● What this task involves: Reproduce only the lines of the material below that start at the line containing "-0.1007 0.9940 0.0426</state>" and stop at the line containing "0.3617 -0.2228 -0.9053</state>". Keep both end lines.

● Information provided:
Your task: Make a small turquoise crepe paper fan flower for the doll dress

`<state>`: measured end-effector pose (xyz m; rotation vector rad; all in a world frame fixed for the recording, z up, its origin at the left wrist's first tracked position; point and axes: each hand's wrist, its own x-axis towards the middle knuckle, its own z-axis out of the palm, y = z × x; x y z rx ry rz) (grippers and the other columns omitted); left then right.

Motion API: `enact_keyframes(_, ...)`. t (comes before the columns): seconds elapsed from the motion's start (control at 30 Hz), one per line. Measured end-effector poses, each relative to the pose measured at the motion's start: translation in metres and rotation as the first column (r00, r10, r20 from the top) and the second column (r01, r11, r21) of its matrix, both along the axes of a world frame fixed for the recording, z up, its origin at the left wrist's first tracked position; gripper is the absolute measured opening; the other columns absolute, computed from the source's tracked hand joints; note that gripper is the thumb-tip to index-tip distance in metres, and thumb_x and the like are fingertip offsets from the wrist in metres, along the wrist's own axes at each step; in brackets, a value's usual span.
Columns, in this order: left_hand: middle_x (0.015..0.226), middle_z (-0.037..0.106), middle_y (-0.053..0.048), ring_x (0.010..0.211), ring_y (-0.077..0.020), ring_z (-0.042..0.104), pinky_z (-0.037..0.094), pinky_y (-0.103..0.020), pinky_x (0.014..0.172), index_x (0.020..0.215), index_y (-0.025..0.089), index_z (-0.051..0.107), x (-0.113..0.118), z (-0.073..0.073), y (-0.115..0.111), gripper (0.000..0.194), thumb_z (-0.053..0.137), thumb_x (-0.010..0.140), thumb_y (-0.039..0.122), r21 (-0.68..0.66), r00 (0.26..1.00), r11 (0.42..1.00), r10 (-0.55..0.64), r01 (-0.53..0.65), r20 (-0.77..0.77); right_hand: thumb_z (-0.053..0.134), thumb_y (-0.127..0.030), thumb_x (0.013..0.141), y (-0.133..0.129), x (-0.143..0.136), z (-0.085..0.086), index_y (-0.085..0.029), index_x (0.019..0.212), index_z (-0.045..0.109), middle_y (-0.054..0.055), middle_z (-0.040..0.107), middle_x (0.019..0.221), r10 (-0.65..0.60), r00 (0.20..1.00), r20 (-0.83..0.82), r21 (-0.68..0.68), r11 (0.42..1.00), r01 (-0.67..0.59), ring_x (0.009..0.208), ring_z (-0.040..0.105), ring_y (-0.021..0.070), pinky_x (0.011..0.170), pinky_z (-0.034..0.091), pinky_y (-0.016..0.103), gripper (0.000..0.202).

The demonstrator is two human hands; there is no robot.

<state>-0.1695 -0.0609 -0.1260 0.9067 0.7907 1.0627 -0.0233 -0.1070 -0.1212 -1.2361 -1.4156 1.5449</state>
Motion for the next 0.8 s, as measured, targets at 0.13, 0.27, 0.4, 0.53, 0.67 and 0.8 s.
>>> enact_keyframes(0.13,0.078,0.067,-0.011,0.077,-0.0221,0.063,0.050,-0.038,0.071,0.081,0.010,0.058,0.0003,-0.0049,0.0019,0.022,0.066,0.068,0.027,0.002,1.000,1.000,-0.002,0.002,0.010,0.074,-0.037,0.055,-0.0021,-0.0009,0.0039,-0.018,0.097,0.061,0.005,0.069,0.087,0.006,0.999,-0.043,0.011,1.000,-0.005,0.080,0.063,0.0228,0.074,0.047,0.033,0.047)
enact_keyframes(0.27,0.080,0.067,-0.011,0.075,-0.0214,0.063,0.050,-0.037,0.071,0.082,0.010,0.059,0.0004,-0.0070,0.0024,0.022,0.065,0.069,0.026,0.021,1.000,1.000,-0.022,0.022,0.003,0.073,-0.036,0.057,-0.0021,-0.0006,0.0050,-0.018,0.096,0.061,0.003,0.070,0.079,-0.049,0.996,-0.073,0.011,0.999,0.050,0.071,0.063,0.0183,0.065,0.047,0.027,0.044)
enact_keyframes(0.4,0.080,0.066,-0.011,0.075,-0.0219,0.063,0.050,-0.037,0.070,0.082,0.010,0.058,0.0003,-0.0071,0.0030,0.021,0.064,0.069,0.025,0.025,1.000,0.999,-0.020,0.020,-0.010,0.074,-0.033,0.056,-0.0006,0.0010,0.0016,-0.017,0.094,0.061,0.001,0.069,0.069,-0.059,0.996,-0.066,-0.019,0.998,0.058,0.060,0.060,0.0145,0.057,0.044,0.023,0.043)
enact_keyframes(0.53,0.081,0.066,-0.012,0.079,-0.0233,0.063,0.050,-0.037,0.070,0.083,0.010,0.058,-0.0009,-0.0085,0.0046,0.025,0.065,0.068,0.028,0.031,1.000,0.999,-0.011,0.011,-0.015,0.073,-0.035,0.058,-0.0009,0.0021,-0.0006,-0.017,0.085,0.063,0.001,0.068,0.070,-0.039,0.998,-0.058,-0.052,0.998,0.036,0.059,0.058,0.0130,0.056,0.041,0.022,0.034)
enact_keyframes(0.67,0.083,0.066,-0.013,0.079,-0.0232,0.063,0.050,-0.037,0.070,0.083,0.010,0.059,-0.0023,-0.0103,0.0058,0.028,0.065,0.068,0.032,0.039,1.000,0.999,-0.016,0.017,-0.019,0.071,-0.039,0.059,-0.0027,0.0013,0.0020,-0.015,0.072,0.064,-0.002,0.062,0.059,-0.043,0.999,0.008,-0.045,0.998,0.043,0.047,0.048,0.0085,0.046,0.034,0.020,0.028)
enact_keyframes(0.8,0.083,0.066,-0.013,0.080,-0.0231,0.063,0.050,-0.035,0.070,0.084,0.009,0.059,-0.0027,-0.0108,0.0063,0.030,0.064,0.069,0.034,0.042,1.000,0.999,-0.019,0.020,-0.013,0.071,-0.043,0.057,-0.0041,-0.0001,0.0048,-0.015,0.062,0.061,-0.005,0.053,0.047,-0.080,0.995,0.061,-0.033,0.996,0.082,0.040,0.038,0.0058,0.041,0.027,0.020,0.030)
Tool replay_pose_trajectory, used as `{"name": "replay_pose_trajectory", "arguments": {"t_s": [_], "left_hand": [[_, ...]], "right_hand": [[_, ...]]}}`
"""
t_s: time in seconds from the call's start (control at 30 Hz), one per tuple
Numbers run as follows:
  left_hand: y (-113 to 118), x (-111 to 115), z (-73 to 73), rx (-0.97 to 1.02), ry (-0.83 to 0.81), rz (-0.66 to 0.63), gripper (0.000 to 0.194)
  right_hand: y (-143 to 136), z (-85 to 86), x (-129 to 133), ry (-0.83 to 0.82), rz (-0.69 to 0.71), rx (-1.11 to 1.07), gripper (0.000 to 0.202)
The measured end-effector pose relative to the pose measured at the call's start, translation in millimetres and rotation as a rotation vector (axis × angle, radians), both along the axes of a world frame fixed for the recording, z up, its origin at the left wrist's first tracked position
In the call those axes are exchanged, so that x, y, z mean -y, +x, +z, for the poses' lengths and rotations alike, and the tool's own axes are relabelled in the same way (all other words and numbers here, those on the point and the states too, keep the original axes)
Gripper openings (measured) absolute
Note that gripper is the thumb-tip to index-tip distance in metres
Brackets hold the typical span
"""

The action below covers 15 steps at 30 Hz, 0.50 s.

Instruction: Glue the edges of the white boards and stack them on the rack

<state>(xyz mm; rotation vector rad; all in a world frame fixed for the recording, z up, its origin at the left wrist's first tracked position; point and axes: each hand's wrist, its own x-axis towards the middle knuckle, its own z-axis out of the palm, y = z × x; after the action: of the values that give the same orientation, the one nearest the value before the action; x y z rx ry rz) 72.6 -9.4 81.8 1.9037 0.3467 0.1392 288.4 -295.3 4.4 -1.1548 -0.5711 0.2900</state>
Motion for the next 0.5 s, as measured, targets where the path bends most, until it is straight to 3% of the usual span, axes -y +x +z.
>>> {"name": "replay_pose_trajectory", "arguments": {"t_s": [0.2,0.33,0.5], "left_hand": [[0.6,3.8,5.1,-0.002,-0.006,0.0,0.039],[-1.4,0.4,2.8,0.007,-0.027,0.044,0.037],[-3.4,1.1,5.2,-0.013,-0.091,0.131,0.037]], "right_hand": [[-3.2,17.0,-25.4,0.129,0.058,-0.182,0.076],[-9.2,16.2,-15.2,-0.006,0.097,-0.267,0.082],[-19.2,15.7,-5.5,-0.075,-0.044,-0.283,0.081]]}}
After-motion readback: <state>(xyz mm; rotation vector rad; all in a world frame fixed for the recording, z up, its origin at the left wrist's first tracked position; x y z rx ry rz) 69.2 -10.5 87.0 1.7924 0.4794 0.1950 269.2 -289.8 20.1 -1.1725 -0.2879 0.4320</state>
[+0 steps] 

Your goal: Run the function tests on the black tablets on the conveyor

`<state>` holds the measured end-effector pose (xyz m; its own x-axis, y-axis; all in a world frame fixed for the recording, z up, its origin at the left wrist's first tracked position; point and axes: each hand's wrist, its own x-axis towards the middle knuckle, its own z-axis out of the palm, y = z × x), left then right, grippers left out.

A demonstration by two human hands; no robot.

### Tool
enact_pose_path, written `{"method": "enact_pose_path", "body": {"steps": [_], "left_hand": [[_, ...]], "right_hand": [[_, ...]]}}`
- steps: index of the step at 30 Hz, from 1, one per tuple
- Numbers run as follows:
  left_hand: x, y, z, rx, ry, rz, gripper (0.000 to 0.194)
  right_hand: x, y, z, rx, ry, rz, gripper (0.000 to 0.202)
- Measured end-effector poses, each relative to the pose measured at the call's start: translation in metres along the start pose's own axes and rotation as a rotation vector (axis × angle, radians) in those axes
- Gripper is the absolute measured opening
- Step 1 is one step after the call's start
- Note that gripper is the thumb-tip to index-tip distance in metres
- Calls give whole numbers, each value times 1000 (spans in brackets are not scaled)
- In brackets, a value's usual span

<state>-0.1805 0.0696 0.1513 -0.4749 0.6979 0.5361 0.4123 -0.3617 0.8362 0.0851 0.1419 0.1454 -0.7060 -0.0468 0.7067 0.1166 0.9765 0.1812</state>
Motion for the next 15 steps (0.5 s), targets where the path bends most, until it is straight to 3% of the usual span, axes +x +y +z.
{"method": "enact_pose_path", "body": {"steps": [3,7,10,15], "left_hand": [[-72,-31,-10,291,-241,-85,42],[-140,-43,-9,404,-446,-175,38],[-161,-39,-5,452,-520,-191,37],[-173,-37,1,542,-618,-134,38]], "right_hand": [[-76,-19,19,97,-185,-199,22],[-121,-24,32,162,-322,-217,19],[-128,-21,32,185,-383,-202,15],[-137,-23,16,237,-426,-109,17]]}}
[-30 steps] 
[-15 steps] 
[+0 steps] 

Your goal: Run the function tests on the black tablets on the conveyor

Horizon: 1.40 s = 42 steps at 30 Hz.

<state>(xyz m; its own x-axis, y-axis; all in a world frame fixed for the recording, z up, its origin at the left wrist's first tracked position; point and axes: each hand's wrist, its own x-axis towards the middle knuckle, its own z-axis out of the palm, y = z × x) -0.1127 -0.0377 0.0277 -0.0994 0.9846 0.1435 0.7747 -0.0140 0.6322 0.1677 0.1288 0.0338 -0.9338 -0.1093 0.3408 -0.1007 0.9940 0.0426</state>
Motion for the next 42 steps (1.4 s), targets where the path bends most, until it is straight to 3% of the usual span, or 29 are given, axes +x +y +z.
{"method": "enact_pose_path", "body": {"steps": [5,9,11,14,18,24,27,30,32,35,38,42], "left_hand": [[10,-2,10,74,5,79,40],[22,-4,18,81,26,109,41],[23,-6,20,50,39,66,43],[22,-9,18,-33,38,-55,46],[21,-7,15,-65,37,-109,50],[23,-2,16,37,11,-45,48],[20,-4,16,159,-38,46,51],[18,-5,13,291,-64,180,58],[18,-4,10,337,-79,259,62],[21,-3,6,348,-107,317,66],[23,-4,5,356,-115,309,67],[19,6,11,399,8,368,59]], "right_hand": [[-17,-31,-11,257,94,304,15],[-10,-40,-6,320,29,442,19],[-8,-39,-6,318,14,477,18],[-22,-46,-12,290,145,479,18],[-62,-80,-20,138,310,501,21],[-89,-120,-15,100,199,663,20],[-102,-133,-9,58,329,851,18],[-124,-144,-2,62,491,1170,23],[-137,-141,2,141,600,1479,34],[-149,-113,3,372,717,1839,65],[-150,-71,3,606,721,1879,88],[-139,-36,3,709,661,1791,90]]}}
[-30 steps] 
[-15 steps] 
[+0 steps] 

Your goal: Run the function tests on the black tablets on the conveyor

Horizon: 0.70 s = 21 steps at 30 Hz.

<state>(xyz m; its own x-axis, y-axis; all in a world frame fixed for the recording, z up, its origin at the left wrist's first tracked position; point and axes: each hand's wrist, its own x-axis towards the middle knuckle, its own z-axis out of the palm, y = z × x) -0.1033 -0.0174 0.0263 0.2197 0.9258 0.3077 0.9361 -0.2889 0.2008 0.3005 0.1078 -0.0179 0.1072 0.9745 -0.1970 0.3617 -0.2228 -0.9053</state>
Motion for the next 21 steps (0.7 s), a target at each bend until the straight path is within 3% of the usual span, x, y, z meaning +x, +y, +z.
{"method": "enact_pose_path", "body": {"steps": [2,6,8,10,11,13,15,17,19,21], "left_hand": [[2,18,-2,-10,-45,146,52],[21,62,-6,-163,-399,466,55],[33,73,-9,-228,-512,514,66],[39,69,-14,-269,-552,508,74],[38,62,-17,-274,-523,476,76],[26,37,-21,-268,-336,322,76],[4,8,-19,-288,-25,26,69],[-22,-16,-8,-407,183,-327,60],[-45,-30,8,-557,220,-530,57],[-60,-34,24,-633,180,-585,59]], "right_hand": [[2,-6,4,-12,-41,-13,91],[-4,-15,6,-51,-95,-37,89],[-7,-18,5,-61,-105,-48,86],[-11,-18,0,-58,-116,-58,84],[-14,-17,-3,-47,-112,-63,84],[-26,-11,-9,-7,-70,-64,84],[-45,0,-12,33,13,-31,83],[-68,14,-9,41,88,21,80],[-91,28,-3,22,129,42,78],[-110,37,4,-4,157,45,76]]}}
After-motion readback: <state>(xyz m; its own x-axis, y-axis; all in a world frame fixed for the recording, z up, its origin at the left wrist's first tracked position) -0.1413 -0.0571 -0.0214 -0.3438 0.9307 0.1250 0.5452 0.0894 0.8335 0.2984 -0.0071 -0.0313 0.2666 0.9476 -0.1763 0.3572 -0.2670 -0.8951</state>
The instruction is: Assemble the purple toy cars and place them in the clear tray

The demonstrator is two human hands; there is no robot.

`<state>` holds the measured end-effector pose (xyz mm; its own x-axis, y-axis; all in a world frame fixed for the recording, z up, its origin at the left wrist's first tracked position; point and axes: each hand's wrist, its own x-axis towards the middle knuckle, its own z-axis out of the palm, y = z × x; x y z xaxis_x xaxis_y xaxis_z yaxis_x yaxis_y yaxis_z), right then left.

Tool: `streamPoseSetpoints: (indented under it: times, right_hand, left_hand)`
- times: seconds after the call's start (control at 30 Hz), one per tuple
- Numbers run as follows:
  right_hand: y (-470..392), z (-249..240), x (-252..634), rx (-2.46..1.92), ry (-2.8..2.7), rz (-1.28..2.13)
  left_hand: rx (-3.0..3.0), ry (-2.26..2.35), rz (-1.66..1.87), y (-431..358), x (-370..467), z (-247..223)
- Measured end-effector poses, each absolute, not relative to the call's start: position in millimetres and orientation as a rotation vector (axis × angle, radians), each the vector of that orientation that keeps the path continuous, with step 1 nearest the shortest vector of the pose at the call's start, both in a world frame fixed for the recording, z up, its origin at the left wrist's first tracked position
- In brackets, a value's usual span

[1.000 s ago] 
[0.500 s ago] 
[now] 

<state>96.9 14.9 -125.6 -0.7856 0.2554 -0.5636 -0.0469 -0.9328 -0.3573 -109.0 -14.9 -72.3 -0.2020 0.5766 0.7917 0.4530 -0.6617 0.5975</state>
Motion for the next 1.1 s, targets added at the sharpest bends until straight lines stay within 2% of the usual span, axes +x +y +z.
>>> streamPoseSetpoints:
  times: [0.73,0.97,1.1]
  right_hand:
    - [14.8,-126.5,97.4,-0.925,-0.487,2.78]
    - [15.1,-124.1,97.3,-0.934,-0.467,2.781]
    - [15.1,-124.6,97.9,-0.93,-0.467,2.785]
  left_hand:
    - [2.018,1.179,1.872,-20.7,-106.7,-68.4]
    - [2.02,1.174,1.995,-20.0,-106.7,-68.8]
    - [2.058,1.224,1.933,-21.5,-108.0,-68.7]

● Expected answer:
<state>(xyz m; its own x-axis, y-axis; all in a world frame fixed for the recording, z up, its origin at the left wrist's first tracked position; point and axes: each hand's wrist, its own x-axis towards the middle knuckle, its own z-axis out of the palm, y = z × x) -0.1127 -0.0377 0.0277 -0.0994 0.9846 0.1435 0.7747 -0.0140 0.6322 0.1677 0.1288 0.0338 -0.9338 -0.1093 0.3408 -0.1007 0.9940 0.0426</state>
Motion for the next 42 steps (1.4 s), targets where the path bends most, until it is straight to 3% of the usual span, or 29 are given, axes +x +y +z.
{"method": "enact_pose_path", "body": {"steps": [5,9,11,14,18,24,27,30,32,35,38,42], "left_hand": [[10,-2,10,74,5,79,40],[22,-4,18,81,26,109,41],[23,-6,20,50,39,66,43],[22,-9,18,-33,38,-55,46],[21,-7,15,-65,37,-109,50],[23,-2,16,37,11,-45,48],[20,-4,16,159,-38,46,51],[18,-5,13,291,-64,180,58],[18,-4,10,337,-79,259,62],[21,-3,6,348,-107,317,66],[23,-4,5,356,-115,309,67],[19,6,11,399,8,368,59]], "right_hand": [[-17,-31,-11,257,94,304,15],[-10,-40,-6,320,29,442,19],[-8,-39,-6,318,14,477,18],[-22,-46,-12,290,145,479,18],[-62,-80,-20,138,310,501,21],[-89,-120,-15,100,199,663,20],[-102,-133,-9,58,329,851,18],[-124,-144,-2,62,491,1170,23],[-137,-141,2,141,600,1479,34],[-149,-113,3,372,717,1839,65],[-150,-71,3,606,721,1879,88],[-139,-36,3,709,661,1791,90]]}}
[-30 steps] 
[-15 steps] 
[+0 steps] 

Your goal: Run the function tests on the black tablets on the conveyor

Horizon: 0.70 s = 21 steps at 30 Hz.

<state>(xyz m; its own x-axis, y-axis; all in a world frame fixed for the recording, z up, its origin at the left wrist's first tracked position; point and axes: each hand's wrist, its own x-axis towards the middle knuckle, its own z-axis out of the palm, y = z × x) -0.1033 -0.0174 0.0263 0.2197 0.9258 0.3077 0.9361 -0.2889 0.2008 0.3005 0.1078 -0.0179 0.1072 0.9745 -0.1970 0.3617 -0.2228 -0.9053</state>

With that, the output is done.